[[ Data for the task open ]]

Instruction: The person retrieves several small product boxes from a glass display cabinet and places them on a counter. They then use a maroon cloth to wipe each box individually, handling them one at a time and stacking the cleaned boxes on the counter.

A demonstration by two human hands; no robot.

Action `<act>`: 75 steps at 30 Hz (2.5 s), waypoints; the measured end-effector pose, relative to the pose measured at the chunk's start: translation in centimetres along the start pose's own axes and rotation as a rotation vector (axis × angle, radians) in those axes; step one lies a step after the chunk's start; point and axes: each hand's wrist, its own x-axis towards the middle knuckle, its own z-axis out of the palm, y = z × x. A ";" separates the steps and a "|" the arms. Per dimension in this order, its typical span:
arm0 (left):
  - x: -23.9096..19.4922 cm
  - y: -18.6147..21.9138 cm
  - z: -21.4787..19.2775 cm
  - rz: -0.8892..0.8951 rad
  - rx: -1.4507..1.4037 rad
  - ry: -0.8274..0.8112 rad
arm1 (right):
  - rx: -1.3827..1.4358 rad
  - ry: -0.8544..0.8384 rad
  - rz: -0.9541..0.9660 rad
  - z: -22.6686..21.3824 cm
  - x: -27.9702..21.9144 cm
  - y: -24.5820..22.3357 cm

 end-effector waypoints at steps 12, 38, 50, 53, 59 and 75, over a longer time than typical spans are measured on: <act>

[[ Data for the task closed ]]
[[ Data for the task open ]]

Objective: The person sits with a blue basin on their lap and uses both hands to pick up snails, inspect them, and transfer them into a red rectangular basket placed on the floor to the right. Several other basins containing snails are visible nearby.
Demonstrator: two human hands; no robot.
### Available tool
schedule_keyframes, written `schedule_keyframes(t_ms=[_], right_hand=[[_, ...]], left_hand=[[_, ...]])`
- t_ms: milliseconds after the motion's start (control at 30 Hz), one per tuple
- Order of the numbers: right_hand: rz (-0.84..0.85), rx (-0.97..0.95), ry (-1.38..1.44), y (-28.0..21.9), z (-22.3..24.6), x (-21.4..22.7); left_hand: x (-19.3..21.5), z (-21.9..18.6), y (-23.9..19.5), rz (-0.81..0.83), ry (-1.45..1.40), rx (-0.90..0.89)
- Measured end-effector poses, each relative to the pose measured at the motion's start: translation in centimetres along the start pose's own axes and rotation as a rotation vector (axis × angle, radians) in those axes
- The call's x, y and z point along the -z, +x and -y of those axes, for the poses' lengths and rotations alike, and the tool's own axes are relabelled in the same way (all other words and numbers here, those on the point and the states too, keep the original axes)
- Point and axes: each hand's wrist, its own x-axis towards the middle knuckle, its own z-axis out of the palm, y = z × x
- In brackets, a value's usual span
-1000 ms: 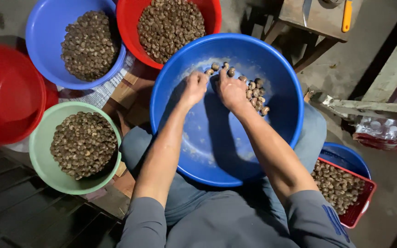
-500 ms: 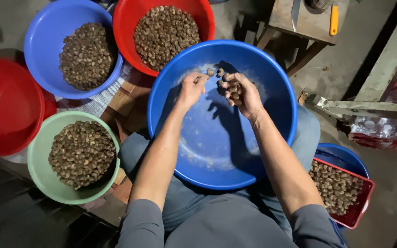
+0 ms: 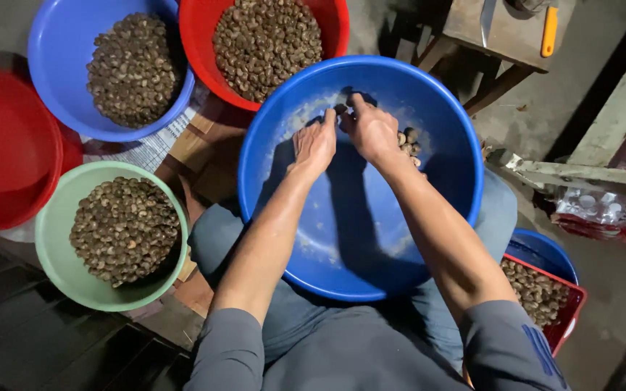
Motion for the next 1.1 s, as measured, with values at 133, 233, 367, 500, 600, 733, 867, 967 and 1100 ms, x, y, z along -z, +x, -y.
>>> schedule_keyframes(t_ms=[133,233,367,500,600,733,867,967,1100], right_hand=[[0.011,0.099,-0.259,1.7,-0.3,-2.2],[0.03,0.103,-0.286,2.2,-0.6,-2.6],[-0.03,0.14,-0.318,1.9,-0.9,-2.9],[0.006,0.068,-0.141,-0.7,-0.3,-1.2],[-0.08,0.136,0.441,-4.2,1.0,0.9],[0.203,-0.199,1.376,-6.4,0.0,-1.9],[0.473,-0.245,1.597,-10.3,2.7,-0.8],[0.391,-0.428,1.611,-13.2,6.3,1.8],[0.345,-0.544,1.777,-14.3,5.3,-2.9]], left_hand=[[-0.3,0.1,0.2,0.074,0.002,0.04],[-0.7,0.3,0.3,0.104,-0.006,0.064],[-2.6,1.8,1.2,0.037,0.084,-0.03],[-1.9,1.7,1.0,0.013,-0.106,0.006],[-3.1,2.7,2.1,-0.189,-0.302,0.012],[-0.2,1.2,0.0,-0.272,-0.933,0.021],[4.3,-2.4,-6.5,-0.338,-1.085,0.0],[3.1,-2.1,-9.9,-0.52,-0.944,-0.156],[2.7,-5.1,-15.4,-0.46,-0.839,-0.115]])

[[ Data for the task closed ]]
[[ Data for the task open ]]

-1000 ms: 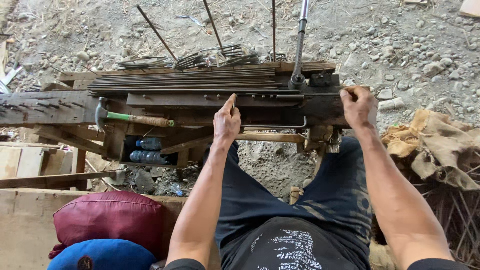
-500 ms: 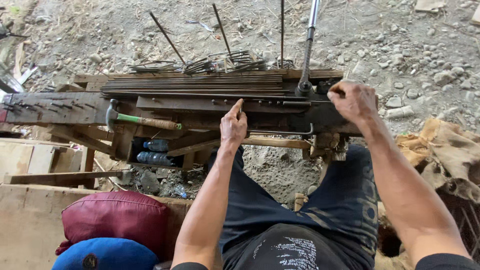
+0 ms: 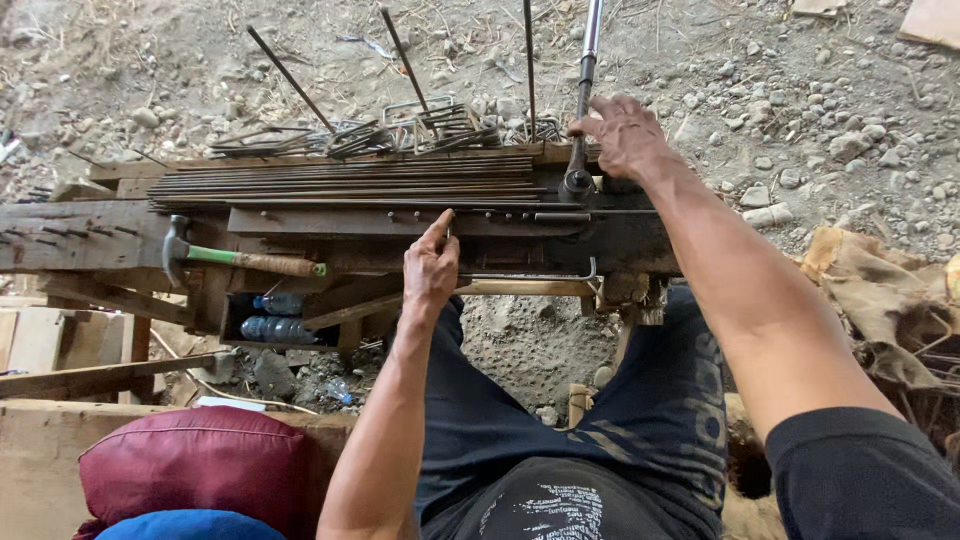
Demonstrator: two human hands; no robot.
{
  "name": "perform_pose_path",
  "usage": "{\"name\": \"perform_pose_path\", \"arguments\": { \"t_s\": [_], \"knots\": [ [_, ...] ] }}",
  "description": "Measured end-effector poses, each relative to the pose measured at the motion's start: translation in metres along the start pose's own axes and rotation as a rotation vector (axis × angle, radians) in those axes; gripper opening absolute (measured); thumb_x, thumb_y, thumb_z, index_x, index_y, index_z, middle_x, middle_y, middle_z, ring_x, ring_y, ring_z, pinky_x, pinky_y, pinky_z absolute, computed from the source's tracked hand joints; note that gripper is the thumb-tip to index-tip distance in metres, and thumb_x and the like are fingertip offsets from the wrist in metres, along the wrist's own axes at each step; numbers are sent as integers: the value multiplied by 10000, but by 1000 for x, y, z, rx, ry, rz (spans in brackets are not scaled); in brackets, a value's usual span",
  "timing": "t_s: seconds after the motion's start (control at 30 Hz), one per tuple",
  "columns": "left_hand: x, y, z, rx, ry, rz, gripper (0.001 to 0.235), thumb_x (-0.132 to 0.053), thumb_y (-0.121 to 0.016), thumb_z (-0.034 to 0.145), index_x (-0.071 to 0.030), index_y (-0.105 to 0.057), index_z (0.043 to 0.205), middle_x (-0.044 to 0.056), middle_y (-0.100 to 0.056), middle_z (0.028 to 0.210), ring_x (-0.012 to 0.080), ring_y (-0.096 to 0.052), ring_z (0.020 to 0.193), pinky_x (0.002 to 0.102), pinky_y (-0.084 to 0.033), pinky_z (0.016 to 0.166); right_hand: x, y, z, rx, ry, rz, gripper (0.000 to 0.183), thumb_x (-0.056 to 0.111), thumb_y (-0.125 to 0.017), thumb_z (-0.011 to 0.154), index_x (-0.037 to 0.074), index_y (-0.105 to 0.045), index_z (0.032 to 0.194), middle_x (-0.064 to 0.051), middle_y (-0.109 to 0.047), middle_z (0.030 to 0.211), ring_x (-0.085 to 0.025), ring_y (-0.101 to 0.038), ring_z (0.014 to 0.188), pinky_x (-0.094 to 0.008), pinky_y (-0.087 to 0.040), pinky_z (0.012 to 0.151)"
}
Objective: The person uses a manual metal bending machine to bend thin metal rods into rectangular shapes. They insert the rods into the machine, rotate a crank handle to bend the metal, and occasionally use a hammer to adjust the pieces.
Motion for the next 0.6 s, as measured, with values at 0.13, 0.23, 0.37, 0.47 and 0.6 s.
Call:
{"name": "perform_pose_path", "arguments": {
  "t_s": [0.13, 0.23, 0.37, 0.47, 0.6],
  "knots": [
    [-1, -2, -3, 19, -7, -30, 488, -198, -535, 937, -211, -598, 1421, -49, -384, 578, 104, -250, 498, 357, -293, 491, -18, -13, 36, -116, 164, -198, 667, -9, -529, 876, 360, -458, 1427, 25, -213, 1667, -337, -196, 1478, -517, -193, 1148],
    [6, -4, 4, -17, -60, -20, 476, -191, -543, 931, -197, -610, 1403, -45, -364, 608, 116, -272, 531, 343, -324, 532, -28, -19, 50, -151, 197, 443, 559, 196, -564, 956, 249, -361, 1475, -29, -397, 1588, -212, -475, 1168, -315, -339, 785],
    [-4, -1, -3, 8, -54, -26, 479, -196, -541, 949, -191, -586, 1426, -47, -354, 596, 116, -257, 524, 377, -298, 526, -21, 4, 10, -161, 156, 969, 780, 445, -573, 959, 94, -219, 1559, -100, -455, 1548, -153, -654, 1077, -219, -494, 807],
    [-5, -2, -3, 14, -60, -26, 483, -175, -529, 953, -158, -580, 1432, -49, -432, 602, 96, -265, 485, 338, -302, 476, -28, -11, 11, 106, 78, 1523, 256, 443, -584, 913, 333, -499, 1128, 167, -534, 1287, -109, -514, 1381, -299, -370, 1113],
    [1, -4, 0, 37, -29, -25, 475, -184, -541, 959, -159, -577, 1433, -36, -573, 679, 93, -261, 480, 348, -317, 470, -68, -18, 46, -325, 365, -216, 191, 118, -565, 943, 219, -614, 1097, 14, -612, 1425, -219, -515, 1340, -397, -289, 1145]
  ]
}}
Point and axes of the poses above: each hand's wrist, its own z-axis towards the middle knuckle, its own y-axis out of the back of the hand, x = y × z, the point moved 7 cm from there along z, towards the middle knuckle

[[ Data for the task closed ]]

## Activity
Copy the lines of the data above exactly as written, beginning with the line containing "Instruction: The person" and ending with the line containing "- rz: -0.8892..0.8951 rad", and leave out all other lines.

## Solution to this problem
Instruction: The person retrieves several small product boxes from a glass display cabinet and places them on a counter. They then use a maroon cloth to wipe each box individually, handling them one at a time and stacking the cleaned boxes on the counter.

A demonstration by two human hands; no robot.

Action `<act>`: 75 steps at 30 Hz (2.5 s), waypoints; the measured end-effector pose, relative to the pose measured at the chunk's start: translation in centimetres along the start pose's own axes and rotation as a rotation vector (axis × angle, radians) in those axes; step one lies a step after the chunk's start; point and axes: each hand's wrist, its own x-axis towards the middle knuckle, its own z-axis out of the palm, y = z × x. A ";" separates the steps and a "|" the arms. Per dimension in this order, its typical span:
arm0 (left):
  - x: -23.9096..19.4922 cm
  - y: -18.6147..21.9138 cm
  - z: -21.4787..19.2775 cm
  - rz: -0.8892..0.8951 rad

With that, the exercise is complete.